#### What needs to be done
Print the data once more, exactly as supplied.

Segment Start: Provided material

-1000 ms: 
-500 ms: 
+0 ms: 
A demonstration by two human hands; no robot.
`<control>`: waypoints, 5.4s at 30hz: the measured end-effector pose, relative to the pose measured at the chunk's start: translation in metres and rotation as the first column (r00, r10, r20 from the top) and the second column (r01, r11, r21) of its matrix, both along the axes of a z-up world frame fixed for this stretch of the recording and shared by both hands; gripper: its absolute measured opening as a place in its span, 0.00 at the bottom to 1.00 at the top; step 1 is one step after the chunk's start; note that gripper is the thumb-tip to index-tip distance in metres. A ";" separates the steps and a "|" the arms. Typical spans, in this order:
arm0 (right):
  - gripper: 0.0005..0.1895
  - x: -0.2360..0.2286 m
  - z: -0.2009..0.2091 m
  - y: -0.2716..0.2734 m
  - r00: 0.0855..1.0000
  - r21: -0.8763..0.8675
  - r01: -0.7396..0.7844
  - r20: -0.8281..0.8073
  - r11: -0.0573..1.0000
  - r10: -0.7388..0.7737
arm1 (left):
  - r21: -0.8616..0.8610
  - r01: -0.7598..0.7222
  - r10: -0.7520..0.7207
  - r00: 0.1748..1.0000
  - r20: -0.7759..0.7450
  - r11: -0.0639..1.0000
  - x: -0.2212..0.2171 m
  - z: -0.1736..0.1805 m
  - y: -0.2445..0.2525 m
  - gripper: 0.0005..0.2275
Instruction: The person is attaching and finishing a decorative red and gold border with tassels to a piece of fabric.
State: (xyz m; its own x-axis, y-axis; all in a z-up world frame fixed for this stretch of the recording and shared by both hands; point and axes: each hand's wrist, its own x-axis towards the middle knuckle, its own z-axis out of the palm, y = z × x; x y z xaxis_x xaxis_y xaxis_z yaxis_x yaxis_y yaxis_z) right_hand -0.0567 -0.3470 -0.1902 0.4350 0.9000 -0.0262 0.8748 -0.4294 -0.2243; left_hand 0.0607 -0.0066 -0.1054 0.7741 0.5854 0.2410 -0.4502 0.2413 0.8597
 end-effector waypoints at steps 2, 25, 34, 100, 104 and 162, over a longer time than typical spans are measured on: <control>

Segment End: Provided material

#### Response box
-1000 ms: 
-500 ms: 
+0 ms: 
A demonstration by two human hands; no robot.
`<control>`: waypoints, 5.4s at 30hz: the measured end-effector pose, relative to the pose measured at the chunk's start: translation in metres and rotation as the first column (r00, r10, r20 from the top) and the second column (r01, r11, r21) of its matrix, both along the axes of a z-up world frame fixed for this stretch of the recording and shared by both hands; gripper: its absolute measured opening as a place in its span, 0.00 at the bottom to 1.00 at the top; step 1 is one step after the chunk's start; note that gripper is the thumb-tip to index-tip distance in metres. A ";" separates the steps and a "|" the arms. Typical spans, in this order:
arm0 (right):
  - gripper: 0.0005..0.1895
  - x: -0.2360..0.2286 m
  - z: -0.2009..0.2091 m
  - y: -0.2716..0.2734 m
  - r00: 0.0855..1.0000
  - r21: -0.8763..0.8675
  - r01: -0.7396..0.7844
  - r20: -0.8281..0.8073
  - r11: -0.0573..1.0000
  - r10: -0.7388..0.7737
arm1 (left):
  - r21: -0.8616..0.8610
  - r01: -0.7598..0.7222
  - r10: -0.7520..0.7207
  - r00: 0.1748..1.0000
  - r20: -0.7759..0.7450
  - r11: -0.0639..1.0000
  - x: -0.2212..0.2171 m
  - z: -0.1736..0.1805 m
  - y: -0.2445..0.2525 m
  - gripper: 0.0005..0.2275
Instruction: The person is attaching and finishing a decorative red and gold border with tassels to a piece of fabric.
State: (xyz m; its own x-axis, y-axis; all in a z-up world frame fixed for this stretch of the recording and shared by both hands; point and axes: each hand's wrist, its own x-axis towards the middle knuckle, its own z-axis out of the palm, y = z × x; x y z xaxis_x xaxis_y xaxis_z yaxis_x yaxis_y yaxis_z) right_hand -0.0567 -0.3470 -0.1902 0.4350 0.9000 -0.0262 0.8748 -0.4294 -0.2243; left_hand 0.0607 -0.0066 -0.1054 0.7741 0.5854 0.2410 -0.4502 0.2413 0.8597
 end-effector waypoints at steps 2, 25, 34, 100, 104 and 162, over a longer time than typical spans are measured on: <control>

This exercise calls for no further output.